Post by A. Nony Mouse » Thu Sep 12, 2013 10:05 pm

Okay, I'll take a crack at it. (To the extent I know anything about this.) WARNING: WALL O' TEXT AHEAD.
John_rizzy_rawls wrote:TLS often makes legal academia sound like the pipiest of pipe dreams. You're not presenting it quite that way. Seems like a combination of 1) publications 2) institutional support and mentorship 3) school prestige and 4) flexibility, in that order, gives someone a decent chance of finding work in legal academia.

So if someone were to attend a T14, garner good mentorship/guidance, focus on a note and other scholarly work, and maybe do a good year or two of clerkship or firm work, that person has a "good" chance of being hired?
I think to a large extent this is true (with a couple of caveats below). While HYS are clearly the top schools for academia (followed by maybe Columbia and Chicago), publications are really the key to the realm. If you can write and place good law review articles, that's largely more important than where you went to school.

However, the likelihood of writing/placing good law review articles isn't independent of where you go to school. First, schools like HYS/CC are more interested in placing students into academia and probably offer better resources and training in doing so than other schools. (Think about how much everyone complains about their CSO when they're trying to get a biglaw gig, which is what the majority of students are trying to do; if academia isn't a thing for most of your students, you may not be able to give a lot of support.)

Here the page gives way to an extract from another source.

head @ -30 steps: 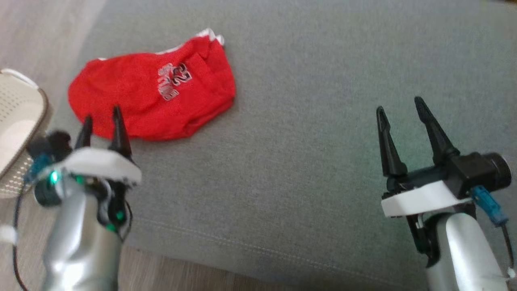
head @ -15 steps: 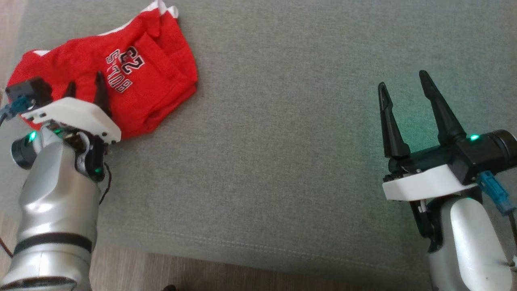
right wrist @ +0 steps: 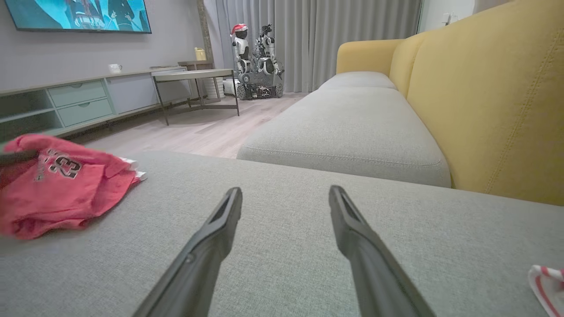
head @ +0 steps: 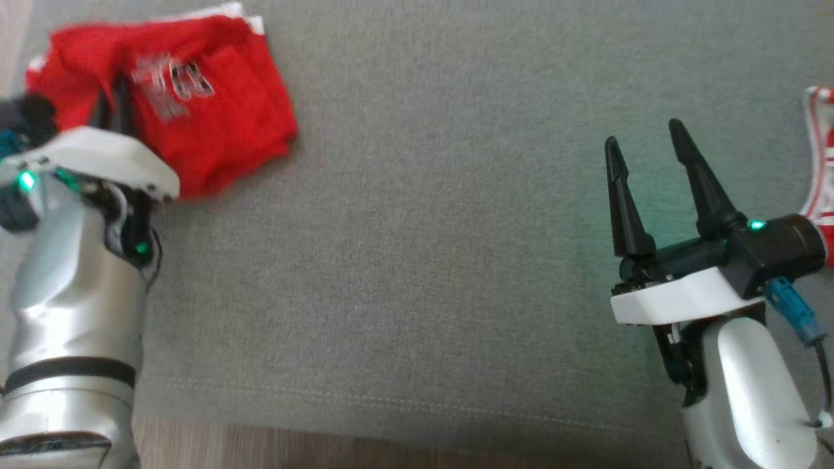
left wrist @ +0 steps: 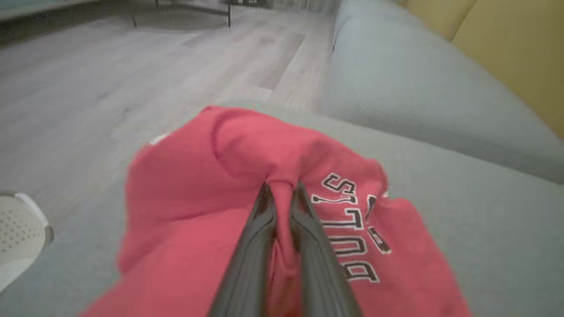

Second, the vast majority of law reviews do not use blind review, so LR editors know what school you're attending/attended when deciding whether to publish your article. Prestige/reputation can certainly play a role in whose articles get published, although people debate over how big a role.

Also, pedigree may play a bigger role in getting placement in the most highly-ranked law reviews. (I can't speak to this directly because I wasn't selecting articles at a top-ranked law review, but it may be that the LR boards at those schools are more pedigree conscious (however that works. The current issue of the Harvard Law Review, for instance, has articles by authors who went to Harvard and Yale and that's it).

Third, connections are always great, and legal profession's equation of prestige with quality means that highly-placed connections are better than less highly-placed connections (this is your mentorship/guidance bit). This probably doesn't really explain the gulf between HYS/CC and the rest of the T14, because the profs at all of the T14 are pretty damn impressive. But it may be that HYS/CC have enough higher concentrations of academic powerhouse profs to make a difference. I think this can also extend to the connections you make with students in your class, and here the self-selection of people who want academia into HYS may play a part in explaining those schools' dominance.
If so, why is landing academia seen as nearly impossible? Is it that it's not the primary focus of most T14 students, or that publishing is difficult?
I don't think publishing per se is necessarily very difficult; Washington & Lee ranks LRs and includes 217 general LRs in the US (it balloons to 891 if you add specialized journals). But where you publish matters a lot. My LR (not top-ranked - around top 50) had literally thousands of submissions for 12-16 publications. (And we didn't publish student work.)

(This is leaving aside the potential difficulty in coming up with appropriate article topics that you can execute well, as part of a defined academic research agenda extending into the first stage of your academic career. I have a skewed perspective on this because I come from an academic background expecting longer study and more in-depth research than a JD affords before you could have anything to say about a subject, but obviously lots of JDs handle this just fine. But I'm sure this part ends up being tough for some people.)

I think the biggest thing is just that there aren't very many jobs (especially compared to the other options for high-performing grads from top schools). There are, what, ~200 ABA-accredited schools? Not all of them will hire new faculty every year. Not all of them will hire in every field every year. So what field you want to research plays a part as well. Common wisdom holds that a gazillion people want to research constitutional law issues, whereas most schools don't need hordes of con law scholars. While certain fields are frequently in demand (I think a lot of the "business" courses are frequently in demand, in part because people who are really into business stuff enough to want to teach/research it enjoy biglaw so don't go into academia), you may not know what openings there will be when you're choosing what to write about (and personally, I think that's a bad way to choose a research agenda).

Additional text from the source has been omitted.